There are dozens of moving parts to any conversation surrounding a merger or acquisition.  For example, institutions must conduct due diligence about the quality of academic programs, the economic health of involved institutions, real estate and human resources.  Relationships must be managed, including identification of key negotiators. It is critically important to manage communications – internally (e.g., board, leadership, students, faculty, staff, parents), externally (alumni, donors, community at large) and among institutions.  

It is also critical to the success of any effort to assemble the right team.  Institutions need strong financial modeling with respect to anticipated revenue and expenses, debts and other liabilities.  Real estate will need to be appraised and assessments of facilities and academics must occur.   The list of legal issues to be addressed can be overwhelming, requiring experienced counsel to guide the institutions through various phases of negotiations and steps towards the ultimate merger or acquisition.  To begin, there are many different legal options that could lead to the ultimate goal of a newly created entity or change of management.  Lawyers work on term sheets, negotiations, contracts, indemnification agreements, advise about financial aid, labor and employment law issues, union contract issues, benefits alignment, policy alignment and much more.

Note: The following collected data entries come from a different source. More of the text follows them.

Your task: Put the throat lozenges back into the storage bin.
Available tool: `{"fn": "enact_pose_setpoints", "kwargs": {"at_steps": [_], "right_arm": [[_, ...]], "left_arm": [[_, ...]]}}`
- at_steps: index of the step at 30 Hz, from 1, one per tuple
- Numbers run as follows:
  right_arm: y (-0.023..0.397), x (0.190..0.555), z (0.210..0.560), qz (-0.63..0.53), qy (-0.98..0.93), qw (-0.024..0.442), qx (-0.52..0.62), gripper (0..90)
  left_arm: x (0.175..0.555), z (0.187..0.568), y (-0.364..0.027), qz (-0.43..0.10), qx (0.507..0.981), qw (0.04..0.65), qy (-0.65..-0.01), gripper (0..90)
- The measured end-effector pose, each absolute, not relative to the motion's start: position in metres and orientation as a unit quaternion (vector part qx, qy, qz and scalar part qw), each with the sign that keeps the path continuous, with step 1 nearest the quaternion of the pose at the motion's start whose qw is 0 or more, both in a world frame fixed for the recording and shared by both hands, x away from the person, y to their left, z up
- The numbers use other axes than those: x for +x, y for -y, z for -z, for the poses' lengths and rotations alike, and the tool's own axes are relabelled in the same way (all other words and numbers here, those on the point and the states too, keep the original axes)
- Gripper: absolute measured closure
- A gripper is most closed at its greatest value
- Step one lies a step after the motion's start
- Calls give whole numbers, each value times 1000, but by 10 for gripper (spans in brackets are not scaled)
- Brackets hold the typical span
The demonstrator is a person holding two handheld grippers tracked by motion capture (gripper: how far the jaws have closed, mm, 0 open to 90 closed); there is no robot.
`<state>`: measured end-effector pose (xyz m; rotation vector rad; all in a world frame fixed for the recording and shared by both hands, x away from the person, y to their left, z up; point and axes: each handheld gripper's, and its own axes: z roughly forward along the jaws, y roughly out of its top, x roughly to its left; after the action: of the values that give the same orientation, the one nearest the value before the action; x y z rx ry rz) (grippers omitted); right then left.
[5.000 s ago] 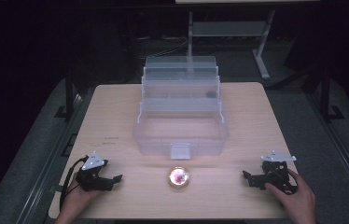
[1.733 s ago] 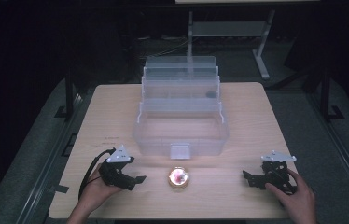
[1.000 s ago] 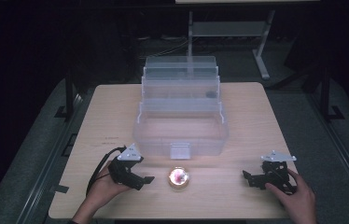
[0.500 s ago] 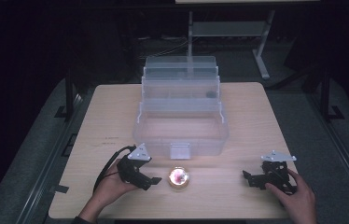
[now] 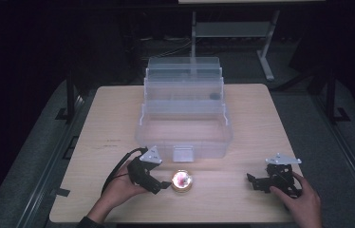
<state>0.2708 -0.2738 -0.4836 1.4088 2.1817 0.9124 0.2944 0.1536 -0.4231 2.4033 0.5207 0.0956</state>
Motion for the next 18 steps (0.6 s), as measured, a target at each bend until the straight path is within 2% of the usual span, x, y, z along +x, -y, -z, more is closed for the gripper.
{"fn": "enact_pose_setpoints", "kwargs": {"at_steps": [18], "right_arm": [[274,271,484,-325,-778,193,502,5]], "left_arm": [[296,425,-134,-23,933,310,-184,136]]}}
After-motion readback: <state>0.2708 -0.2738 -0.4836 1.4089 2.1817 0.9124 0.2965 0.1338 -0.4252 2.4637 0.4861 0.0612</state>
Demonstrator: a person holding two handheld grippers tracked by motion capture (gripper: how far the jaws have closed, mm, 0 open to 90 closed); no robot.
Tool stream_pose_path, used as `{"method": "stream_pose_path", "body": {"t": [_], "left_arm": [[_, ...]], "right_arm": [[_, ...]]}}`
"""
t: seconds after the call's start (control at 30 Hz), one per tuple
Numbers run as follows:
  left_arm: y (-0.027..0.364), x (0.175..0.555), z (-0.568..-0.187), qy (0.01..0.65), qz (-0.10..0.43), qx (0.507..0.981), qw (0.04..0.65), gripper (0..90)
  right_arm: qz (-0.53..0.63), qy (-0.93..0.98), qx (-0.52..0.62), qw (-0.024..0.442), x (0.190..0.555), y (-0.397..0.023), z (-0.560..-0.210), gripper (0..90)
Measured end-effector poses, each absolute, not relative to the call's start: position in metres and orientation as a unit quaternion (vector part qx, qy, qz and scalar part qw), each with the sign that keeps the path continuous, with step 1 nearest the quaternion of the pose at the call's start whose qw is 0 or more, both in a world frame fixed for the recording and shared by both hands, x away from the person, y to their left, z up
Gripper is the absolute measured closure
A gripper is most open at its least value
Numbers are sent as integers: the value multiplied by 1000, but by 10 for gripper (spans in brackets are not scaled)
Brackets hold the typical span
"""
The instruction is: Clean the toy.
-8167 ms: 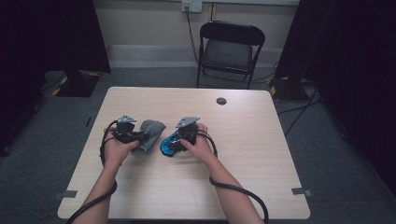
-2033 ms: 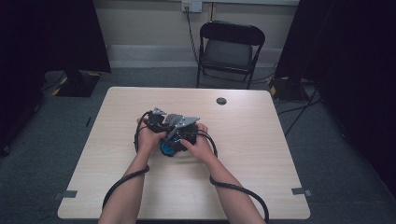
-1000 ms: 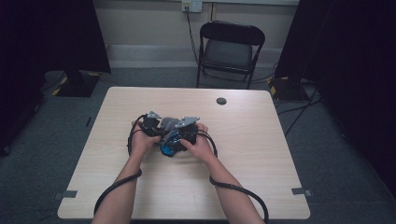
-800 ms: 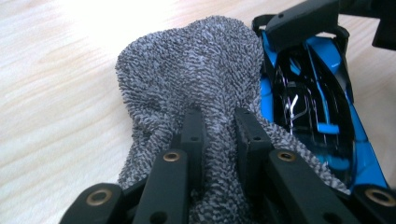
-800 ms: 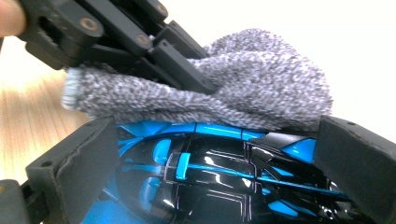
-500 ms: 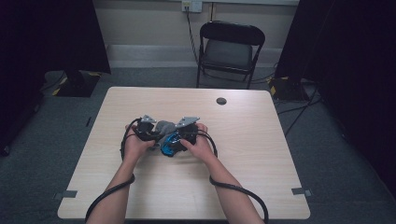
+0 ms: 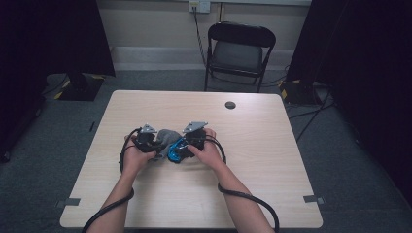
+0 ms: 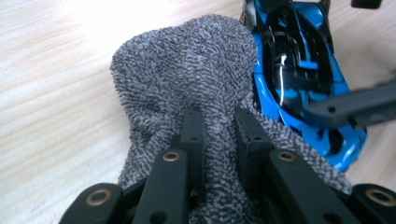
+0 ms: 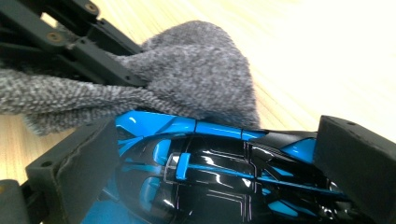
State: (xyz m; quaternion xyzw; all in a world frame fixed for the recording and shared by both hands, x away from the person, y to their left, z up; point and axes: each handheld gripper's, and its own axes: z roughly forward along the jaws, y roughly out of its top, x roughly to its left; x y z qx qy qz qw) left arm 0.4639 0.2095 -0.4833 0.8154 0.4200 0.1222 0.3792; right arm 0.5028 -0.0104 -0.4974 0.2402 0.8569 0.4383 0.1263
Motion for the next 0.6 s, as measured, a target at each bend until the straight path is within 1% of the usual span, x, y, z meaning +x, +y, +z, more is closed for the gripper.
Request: {"method": "stream_pose_path", "body": {"t": [0.3, 0.6], "left_arm": [[219, 443, -484, 423, 122, 814, 379, 759], [225, 432, -485, 421, 120, 812, 385, 759]], "right_arm": [[439, 856, 240, 126, 503, -10, -498, 0], [439, 857, 240, 127, 502, -10, -497, 0]]}}
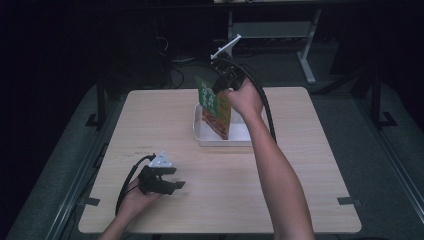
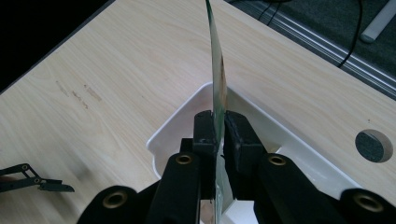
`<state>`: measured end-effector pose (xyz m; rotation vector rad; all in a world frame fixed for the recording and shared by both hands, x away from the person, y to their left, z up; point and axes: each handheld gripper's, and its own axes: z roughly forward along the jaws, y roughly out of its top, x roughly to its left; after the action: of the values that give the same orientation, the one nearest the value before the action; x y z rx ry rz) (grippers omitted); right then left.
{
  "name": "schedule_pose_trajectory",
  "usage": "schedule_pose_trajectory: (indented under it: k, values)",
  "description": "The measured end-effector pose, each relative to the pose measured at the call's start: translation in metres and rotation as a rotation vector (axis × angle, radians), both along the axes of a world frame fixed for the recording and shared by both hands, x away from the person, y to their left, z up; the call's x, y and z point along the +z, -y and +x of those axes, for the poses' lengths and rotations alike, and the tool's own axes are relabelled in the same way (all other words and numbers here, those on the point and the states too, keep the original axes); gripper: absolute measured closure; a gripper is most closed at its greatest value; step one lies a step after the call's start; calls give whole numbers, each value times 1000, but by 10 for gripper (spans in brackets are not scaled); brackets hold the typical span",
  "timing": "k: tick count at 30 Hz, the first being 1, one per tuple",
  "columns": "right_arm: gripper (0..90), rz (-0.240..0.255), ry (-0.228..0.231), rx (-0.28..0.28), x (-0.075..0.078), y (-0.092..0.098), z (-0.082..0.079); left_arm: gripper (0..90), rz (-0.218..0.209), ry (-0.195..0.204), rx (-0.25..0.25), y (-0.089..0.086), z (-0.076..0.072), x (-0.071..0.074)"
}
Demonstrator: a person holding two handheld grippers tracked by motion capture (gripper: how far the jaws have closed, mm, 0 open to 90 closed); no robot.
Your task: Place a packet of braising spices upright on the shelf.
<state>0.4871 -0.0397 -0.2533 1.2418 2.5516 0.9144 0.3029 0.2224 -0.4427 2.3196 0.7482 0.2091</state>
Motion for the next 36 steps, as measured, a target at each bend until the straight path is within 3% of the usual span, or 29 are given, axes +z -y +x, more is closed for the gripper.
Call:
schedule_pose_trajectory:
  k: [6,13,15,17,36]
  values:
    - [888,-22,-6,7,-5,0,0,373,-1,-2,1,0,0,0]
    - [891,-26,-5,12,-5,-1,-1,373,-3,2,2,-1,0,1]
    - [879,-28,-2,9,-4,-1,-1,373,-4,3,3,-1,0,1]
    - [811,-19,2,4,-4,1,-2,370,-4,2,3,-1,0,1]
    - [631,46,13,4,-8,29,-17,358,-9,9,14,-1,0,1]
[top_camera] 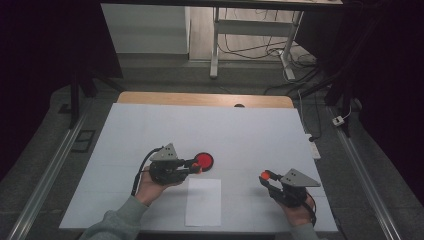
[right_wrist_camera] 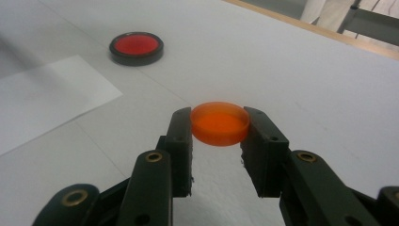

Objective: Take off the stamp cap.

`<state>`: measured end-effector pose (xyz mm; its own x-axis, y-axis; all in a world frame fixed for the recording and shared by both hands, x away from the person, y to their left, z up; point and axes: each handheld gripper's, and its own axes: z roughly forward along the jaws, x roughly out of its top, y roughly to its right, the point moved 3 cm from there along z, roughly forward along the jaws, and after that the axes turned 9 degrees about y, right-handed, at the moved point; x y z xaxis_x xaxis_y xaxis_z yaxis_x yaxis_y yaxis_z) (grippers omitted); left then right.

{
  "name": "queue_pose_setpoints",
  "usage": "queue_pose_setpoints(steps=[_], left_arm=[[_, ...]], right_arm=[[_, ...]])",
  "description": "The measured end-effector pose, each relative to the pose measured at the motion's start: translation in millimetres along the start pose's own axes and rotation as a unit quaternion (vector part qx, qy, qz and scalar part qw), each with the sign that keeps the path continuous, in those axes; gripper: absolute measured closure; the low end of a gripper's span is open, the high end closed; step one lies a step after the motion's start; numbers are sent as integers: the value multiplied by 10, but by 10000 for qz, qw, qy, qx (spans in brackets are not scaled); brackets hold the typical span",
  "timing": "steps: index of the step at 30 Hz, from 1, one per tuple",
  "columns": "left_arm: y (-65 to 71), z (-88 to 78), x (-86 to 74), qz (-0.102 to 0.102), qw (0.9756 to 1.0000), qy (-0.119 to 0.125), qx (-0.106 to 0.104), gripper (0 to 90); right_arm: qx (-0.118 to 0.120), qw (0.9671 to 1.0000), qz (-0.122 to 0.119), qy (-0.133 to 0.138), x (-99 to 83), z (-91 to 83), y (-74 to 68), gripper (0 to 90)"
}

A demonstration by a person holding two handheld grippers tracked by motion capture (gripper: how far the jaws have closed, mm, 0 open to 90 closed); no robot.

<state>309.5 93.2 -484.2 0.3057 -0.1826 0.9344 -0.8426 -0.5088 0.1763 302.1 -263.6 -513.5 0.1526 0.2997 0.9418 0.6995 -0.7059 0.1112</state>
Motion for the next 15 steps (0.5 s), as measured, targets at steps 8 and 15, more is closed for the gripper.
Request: queue_pose_setpoints(steps=[8,15], left_arm=[[-31,-22,1,-35,10000,2,41,726],[-49,-31,9,-46,10000,30,77,726]], right_arm=[[-94,9999,91,-45,-51,-53,84,642],[-69,9999,61,-40,-46,-43,77,642]])
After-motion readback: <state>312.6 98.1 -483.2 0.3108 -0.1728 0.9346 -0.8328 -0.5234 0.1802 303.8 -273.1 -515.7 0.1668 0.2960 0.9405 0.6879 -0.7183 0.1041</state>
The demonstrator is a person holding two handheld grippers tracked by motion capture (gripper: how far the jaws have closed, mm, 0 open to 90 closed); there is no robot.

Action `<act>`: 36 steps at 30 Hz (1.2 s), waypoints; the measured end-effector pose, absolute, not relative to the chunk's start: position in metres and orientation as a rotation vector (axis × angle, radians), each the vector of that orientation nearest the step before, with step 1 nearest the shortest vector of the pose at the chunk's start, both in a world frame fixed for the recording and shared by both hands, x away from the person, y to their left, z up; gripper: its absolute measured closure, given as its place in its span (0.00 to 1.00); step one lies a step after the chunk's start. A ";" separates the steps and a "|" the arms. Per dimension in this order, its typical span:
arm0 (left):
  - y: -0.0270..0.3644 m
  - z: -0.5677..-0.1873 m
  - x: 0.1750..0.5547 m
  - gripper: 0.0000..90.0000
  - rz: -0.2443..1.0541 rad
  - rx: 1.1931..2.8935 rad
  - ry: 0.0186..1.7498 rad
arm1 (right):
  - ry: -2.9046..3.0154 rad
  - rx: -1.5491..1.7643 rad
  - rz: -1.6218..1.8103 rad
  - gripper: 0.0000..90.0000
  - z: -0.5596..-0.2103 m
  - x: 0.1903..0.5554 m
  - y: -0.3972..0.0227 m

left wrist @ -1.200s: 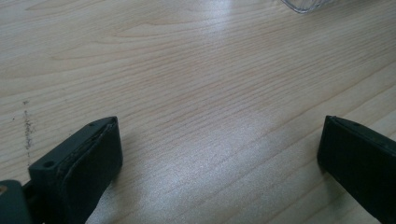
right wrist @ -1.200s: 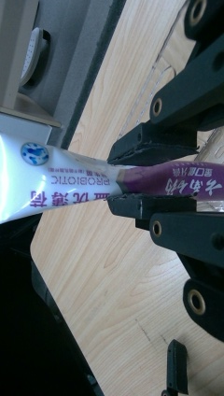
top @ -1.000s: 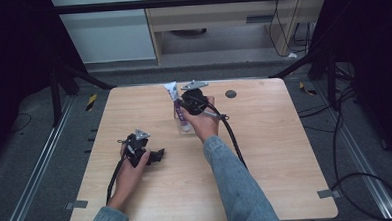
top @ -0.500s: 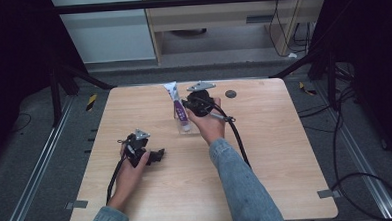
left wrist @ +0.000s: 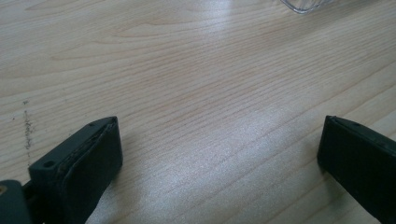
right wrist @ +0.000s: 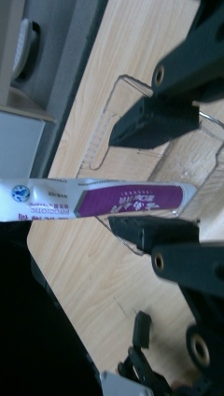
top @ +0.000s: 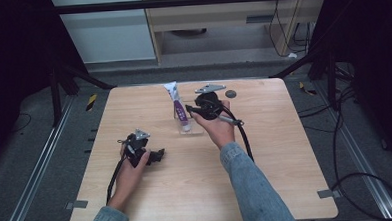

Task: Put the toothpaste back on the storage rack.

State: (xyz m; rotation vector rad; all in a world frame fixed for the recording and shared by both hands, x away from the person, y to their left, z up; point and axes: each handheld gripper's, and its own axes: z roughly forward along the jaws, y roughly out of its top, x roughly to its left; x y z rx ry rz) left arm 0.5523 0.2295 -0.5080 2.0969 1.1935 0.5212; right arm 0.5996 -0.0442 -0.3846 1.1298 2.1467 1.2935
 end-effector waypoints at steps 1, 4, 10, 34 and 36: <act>0.229 -0.508 0.552 0.00 0.521 2.097 1.194 | 2.156 1.127 1.295 0.52 -0.385 0.599 -0.045; 0.230 -0.508 0.552 0.00 0.521 2.097 1.194 | 2.179 1.121 1.301 0.43 -0.383 0.596 -0.046; 0.230 -0.508 0.552 0.00 0.521 2.097 1.193 | 2.190 1.115 1.338 0.25 -0.379 0.594 -0.051; 0.229 -0.508 0.552 0.00 0.521 2.095 1.196 | 2.199 1.089 1.118 0.16 -0.382 0.574 -0.099; 0.229 -0.508 0.552 0.00 0.521 2.095 1.196 | 2.200 1.093 1.117 0.16 -0.382 0.571 -0.105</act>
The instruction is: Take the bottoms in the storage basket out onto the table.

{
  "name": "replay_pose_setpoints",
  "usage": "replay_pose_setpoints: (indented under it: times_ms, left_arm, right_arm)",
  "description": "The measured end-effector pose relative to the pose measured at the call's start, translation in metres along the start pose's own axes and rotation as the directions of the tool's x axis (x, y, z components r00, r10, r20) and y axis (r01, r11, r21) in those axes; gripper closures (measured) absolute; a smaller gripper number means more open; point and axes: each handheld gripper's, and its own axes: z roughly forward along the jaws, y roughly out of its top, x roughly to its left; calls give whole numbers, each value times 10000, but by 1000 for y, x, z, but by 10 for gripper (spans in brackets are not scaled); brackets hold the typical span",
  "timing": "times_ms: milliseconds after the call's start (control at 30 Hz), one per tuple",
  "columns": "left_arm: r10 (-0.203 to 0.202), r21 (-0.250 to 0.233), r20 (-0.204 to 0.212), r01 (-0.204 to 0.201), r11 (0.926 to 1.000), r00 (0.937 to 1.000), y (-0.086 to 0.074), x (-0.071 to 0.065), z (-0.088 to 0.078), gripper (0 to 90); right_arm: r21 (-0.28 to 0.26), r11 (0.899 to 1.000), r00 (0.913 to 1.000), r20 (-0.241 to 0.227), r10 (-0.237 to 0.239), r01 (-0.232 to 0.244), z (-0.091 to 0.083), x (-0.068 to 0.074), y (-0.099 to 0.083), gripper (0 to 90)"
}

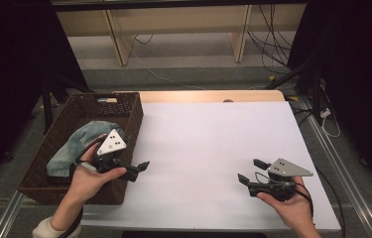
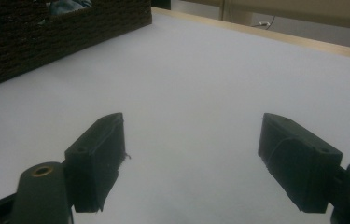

As previously mentioned, the regulators will all play significant roles in the ability to bring a merger or acquisition to reality.  It is important to factor into timelines discussions with regulators, submission of appropriate paperwork, potential site visits, and regulator reviews and decision making (e.g., when they meet and whether deliberations involve entire commissions/council, executive committees, or individual officials).  For example, national accreditors will need to understand and approve a proposed transaction.  Specialized accreditors, where applicable, will need at least notification, and a possible substantive change submission, state accreditors have guidelines and regulations that need to be followed (this includes education departments and sometimes attorneys general and other agencies depending upon the academic programs impacted and depending upon whether the institutions are public, private and/or for-profit), and of course the U.S. Department of Education must approve of the transaction for purposed of updating ECARs and the ability for students to be eligible for financial aid.  

These points and many more were discussed at the recent ACAO Town Hall linked above.  Vidal Sassoon sums up the process of mergers and acquisitions well when he commented, “The only place where success comes before work is in the dictionary.”  These deals take a lot of time, patience, work, and energy.  The end result, however, should make it better for students, employees and host communities.